Proteomics Sandbox app on UCloud

Published

April 11, 2025

Section Overview

🕰 Time Estimation: 20 minutes

💬 Learning Objectives:

  1. Launch the Proteomics Sandbox App and become proficient in using it for proteomics data analysis.
  2. Familiarize oneself with the software tools available within the app, such as FragPipe, MaxQuant, PDV, SearchGUI, and PeptideShaker.
  3. Develop skills in utilizing the Proteomics Sandbox App’s lightweight clone feature, in order to reduce storage requirements while analyzing large datasets.

Getting started

You can access the Proteomics Sandbox Application on UCloud here.

In UCloud, the settings should look like this:

Before submitting the job, it is highly recommended to create a personal folder to securely store both your data and the results. Follow the step-by-step guide below for an effortless setup:

  1. First, click on the vibrant blue Add folder button.
  2. Next, select the exact directory you wish to mount, as illustrated below:

Upon clicking, a window similar to the one below will appear. Here, you have the option to either create a specific folder within a particular drive in the workspace you’ve chosen or simply select the entire drive itself. In this example, the drive is labeled as Home and the workspace is My workspace.

Important warning
  1. When working with the Proteomics Sandbox application, it is crucial to ensure that all your work is saved in the designated /work directory. Failure to do so may result in permanent loss of your work when the session ends or expires.
  2. It is imperative to keep track of the time allocated for your UCloud job. Upon expiry, the session will terminate automatically, resulting in loss of unsaved work. It is possible to extend the number of hours for your session after it has commenced.
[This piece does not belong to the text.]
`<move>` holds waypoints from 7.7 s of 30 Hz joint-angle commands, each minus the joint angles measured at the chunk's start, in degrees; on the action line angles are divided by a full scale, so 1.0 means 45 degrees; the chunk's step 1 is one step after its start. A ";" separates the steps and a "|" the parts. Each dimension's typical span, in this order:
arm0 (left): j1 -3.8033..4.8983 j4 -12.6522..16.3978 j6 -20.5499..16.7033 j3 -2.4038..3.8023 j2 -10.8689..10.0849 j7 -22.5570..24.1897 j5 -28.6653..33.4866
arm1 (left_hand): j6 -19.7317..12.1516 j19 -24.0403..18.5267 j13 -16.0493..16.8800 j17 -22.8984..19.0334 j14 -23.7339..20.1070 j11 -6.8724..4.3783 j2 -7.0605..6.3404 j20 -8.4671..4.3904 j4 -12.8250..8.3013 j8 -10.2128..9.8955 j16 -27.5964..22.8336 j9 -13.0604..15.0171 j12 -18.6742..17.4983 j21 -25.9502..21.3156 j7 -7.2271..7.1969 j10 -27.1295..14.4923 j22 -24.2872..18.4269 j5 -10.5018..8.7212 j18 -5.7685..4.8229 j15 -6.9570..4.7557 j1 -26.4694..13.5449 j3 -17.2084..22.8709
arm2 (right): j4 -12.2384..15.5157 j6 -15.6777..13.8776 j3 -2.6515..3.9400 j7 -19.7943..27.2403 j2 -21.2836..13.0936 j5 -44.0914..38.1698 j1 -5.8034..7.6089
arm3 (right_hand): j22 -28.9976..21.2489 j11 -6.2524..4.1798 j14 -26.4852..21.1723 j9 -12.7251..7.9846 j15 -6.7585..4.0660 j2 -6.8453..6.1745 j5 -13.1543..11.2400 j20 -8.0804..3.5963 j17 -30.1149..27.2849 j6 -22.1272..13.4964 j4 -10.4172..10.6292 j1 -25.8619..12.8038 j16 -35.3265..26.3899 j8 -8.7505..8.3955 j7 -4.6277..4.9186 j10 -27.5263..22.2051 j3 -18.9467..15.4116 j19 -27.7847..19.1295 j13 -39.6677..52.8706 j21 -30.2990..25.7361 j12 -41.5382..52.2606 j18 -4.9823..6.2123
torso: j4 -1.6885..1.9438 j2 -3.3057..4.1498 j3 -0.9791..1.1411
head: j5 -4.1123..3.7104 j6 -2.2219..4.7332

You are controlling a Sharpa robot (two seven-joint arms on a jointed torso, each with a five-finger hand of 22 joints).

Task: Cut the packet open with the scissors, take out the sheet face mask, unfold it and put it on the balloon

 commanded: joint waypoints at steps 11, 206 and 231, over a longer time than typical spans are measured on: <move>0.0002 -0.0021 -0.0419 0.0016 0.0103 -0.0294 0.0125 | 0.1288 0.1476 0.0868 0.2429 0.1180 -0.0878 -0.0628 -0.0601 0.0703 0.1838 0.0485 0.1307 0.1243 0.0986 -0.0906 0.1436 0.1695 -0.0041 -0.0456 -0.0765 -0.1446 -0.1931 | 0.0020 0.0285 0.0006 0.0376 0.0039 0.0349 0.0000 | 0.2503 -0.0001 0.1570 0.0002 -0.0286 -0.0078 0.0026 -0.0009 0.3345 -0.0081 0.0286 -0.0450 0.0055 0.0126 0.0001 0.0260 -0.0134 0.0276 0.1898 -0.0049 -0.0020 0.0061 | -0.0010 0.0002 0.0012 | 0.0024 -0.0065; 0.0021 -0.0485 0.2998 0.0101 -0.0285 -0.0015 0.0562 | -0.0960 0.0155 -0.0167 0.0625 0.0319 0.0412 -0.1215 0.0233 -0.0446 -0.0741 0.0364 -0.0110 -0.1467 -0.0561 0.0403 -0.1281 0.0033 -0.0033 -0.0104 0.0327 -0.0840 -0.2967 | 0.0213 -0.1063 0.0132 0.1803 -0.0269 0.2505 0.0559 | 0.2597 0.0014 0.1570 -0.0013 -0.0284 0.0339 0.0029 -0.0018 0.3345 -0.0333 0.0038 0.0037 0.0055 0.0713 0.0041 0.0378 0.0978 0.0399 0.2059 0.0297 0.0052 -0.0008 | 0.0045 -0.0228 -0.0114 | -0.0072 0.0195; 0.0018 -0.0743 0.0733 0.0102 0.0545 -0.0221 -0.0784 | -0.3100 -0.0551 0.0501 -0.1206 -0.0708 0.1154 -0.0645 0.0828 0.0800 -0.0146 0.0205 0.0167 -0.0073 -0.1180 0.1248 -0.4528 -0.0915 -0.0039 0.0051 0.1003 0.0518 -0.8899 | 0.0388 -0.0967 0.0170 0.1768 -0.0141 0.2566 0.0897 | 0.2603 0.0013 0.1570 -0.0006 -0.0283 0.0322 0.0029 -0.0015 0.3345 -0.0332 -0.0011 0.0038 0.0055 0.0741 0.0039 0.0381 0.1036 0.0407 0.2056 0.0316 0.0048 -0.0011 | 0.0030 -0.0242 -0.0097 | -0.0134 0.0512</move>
Wait until your application is started, then click “Open Interface” and enjoy!

Software

The software available in the Proteomics Sandbox includes FragPipe, MaxQuant, PDV, SearchGUI, ThermoRawFileParser, PeptideShaker, MZmine 3, DIA-NN, and VMD. These software tools provide automated peptide and protein identification and quantification, comprehensive proteomics data analysis, visualization tools for spectral matches, a user-friendly interface for performing peptide searches, and a tool for visualizing and analyzing peptide search results. An overview table with a short description of each software tool is listed below for reference.

Software Description
FragPipe Automated peptide and protein identification and quantification using the MSFragger search engine. Supports the identification of arbitrary PTMs. Includes additional tools for post-processing and visualization of search results.
MaxQuant Comprehensive software suite for proteomics data analysis. Includes protein and peptide identification, quantification, and visualization of spectral matches. Features an advanced search engine; only the command-line tool is available on Linux as the GUI is incompatible.
PDV Visualization tool for spectral matches, particularly those obtained from MSFragger searches. Allows users to inspect and evaluate the quality of the matches. Supports annotation and customization of plots.
SearchGUI User-friendly interface for performing peptide searches using multiple search engines (e.g., MSFragger, X!Tandem, OMSSA). Supports a wide range of search options and post-processing features.
ThermoRawFileParser A tool for converting Thermo Scientific RAW files to an open format mzML file that can be read by other proteomics software. Includes options for filtering, peak picking, and data conversion.
PeptideShaker Tool for visualizing and analyzing the results of peptide searches performed with SearchGUI. Includes features for filtering, annotation, and visualization of results. Supports integration with other proteomics databases and software.
MZmine 3 Open-source software for LC-MS data processing, MZmine 3 is a complete redesign of the original MZmine toolbox. It offers a flexible, user-friendly platform with modules for the full LC-MS data analysis workflow.
DIA-NN DIA-NN is a universal tool for DIA proteomics data. It features robust algorithms for reliable, large-scale experiments, emphasizing ease of use, reproducibility, and high throughput, processing up to 1000 runs per hour.
VMD Visual Molecular Dynamics (VMD) is a molecular visualization program for displaying, animating, and analyzing large biomolecular systems using 3D graphics and built-in scripting. Supports various molecular dynamics simulations and bioinformatics analyses.